Curlie Opens Its 2.9 Million Website Directory to Developers, Fueling Open Web Initiatives

The human-edited Curlie directory, successor to DMOZ, has released its entire 2.9 million-entry dataset under an open source license, providing developers with a spam-free foundation for search engines, AI training, and web research.

In an era dominated by algorithmically-generated search results and proprietary data hoarding, the Curlie project has taken a significant step toward restoring transparency and openness to the web. The community-maintained directory, which traces its lineage back to the legendary Open Directory Project (DMOZ), has made its entire collection of 2.9 million curated website entries available for free download under an open source license.

"We want to enable free, unbiased and transparent access to information. By working together, we are taking a big step towards greater data transparency and data democracy on the World Wide Web," explains Michael Granitzer, project manager of OpenWebSearch.eu, which has already integrated Curlie's editorial descriptions into its open web index.

The Human Advantage in Web Curation

What sets Curlie apart from automated alternatives is its human-curated approach. The directory is maintained by a global community of volunteer editors who specialize in specific categories. This human touch ensures that only high-quality, non-spam websites are included—a crucial advantage over language models that struggle to assess content quality and trustworthiness.

"This is the advantage we humans have over chat language models: We can assess whether websites are trustworthy," the Curlie team explains. When editors, aided by detection-bots, identify websites that have turned to spam, they are quickly removed from the directory.

Technical Specifications and Accessibility

The entire directory dataset is remarkably compact at just 200 megabytes, thanks to a strictly text-based file format and standard gzip compression. The data is provided as tab-separated values (TSV), making it accessible to a wide range of tools and programming languages.

The download includes:

Category hierarchy and structure
Website entries with URL, title, and editorial description
Category metadata with titles, descriptions, and placement in the tree
Geographic labels for approximately 45,000 categories

Matching between websites and categories is accomplished through ID references, with the full category path included for each entry. This structure allows developers to easily build the hierarchy or filter content by trusted categories.

Strategic Partnerships and Future Directions

To facilitate the download of this substantial dataset, Curlie has partnered with two key institutions:

Leibniz Supercomputing Centre (LRZ): The Munich-based provider of scientific IT services hosts the download on its super-connected supercomputer facilities, ensuring reliable access to the data.
OpenWebSearch.eu: This initiative is building an open web index already containing 1.3 billion website entries. The integration of Curlie's editorial descriptions adds a layer of human curation to this massive dataset.

The project is committed to providing fresh data, with updates pulled from the Curlie database monthly. The current version can be identified by the <LastModified> field in the download metadata.

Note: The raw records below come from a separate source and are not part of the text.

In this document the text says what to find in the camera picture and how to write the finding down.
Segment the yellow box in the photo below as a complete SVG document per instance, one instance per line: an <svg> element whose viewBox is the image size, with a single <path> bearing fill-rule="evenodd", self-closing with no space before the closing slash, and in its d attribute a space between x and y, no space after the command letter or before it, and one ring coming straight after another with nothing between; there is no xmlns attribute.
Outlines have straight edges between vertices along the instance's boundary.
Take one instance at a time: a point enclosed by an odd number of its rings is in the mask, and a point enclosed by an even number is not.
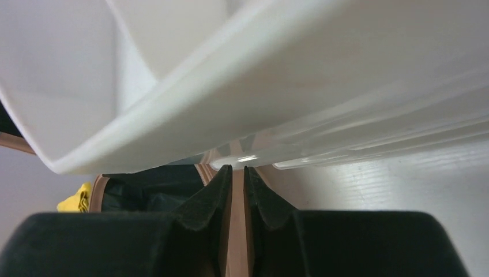
<svg viewBox="0 0 489 277"><path fill-rule="evenodd" d="M92 185L90 182L83 183L78 191L61 201L57 205L58 212L79 212L86 213L89 211L89 202L92 193Z"/></svg>

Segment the pink hard-shell suitcase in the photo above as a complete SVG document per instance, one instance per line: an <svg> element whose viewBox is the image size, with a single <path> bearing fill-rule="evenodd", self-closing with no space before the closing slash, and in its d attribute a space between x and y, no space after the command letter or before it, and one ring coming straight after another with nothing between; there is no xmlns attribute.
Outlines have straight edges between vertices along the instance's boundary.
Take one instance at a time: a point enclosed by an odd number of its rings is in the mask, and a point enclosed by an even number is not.
<svg viewBox="0 0 489 277"><path fill-rule="evenodd" d="M232 170L228 263L237 260L246 274L253 276L250 260L253 247L247 234L244 170ZM99 212L171 212L205 187L218 171L209 166L170 165L134 174L98 176L92 189L89 211Z"/></svg>

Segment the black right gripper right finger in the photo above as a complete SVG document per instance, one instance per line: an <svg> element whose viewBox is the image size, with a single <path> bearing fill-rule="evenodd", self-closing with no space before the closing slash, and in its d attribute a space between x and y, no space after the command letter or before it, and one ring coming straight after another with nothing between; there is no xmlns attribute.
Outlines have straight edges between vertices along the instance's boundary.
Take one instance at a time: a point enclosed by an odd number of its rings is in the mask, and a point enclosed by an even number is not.
<svg viewBox="0 0 489 277"><path fill-rule="evenodd" d="M416 211L300 210L244 170L253 276L467 276L443 226Z"/></svg>

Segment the white plastic drawer organizer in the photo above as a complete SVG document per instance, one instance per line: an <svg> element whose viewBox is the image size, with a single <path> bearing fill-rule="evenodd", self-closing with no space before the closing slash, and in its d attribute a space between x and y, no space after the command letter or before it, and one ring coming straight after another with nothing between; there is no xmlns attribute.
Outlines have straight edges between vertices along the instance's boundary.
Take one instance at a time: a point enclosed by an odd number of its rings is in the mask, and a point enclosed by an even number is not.
<svg viewBox="0 0 489 277"><path fill-rule="evenodd" d="M1 102L58 174L488 137L487 1L2 1Z"/></svg>

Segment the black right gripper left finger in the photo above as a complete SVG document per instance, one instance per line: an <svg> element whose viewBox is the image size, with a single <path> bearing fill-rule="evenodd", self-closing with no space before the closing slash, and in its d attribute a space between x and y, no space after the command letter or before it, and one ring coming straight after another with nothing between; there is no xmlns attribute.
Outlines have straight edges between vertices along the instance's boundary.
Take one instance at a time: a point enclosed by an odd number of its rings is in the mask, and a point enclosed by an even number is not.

Applications for Developers and AI Projects

The availability of this curated directory opens numerous possibilities for developers and researchers:

Search Engines: Build niche search engines focused on specific topics with pre-vetted sources
AI Training: Provide high-quality, human-curated data for training language models and other AI systems
Web Crawlers: Create focused crawlers that only visit trusted websites
Research Tools: Develop academic or market research applications with reliable data sources
Directory Services: Create specialized directories for communities or industries

Contributing to the Project

Curlie operates on the principles of open source collaboration and welcomes community contributions. Website owners can submit their sites for inclusion for free, and individuals passionate about specific topics can apply to become editors. The project also accepts donations to help cover server hosting costs.

The legacy of human-edited web directories may seem antiquated in today's algorithm-driven world, but Curlie's approach offers a valuable counterbalance to the opacity of modern search. By providing developers with access to a massive, curated dataset, the project is not just preserving a piece of internet history—it's actively shaping a more transparent and accessible web future.

#OpenWeb #WebDirectory #OpenData